Problem description:
In which lines of the data does the string "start" appear? Copy every one.

Given data:
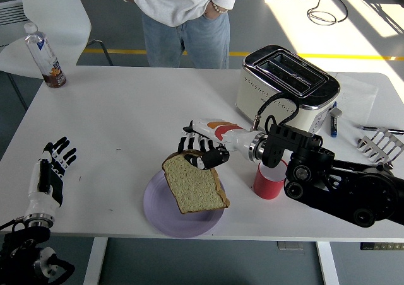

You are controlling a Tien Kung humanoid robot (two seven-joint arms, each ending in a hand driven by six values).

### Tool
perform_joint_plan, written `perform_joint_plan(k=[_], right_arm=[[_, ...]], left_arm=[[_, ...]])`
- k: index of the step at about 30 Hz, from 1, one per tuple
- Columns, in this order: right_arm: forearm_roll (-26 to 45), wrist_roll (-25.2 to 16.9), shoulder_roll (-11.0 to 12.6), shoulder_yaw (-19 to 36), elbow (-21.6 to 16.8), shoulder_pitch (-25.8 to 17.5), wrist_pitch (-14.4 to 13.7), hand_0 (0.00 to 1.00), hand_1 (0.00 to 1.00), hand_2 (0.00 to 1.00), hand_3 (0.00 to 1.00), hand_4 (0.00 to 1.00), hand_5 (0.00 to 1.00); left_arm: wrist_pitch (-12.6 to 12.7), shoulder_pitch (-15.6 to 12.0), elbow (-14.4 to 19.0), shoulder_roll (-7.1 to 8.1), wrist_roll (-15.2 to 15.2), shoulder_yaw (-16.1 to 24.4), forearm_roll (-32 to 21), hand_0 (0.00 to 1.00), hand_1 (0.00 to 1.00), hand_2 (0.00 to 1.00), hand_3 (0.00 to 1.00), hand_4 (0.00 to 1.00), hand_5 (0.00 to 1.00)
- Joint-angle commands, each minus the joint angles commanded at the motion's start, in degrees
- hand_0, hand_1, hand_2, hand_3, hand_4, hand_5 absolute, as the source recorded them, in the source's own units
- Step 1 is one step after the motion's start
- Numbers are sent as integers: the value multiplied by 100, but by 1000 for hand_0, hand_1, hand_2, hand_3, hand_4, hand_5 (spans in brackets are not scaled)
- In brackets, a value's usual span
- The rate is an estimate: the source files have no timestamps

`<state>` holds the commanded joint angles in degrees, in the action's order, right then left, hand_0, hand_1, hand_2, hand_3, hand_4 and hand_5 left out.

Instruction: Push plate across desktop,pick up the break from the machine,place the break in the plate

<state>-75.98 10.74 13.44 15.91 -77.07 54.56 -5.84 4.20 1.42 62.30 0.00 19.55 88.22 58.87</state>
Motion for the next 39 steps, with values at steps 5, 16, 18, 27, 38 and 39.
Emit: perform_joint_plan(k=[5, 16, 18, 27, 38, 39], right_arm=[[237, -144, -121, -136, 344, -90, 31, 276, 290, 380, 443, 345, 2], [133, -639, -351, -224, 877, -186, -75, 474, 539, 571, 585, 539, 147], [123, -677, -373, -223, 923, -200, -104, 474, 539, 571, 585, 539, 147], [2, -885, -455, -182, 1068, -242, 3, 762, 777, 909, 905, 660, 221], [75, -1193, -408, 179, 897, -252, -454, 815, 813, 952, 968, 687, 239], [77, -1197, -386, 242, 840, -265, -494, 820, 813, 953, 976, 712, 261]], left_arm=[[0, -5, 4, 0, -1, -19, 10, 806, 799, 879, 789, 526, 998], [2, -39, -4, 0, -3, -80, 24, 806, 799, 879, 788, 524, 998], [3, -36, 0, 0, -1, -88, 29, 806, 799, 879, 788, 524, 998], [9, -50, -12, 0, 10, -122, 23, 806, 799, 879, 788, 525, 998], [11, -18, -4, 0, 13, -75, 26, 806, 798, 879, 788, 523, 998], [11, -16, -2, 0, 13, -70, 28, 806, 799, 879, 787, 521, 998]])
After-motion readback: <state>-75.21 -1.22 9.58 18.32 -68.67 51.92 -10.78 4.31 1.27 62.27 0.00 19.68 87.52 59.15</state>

Response area:
- Joint-angle commands, each minus the joint angles commanded at the motion's start, in degrees
- Step 1 is one step after the motion's start

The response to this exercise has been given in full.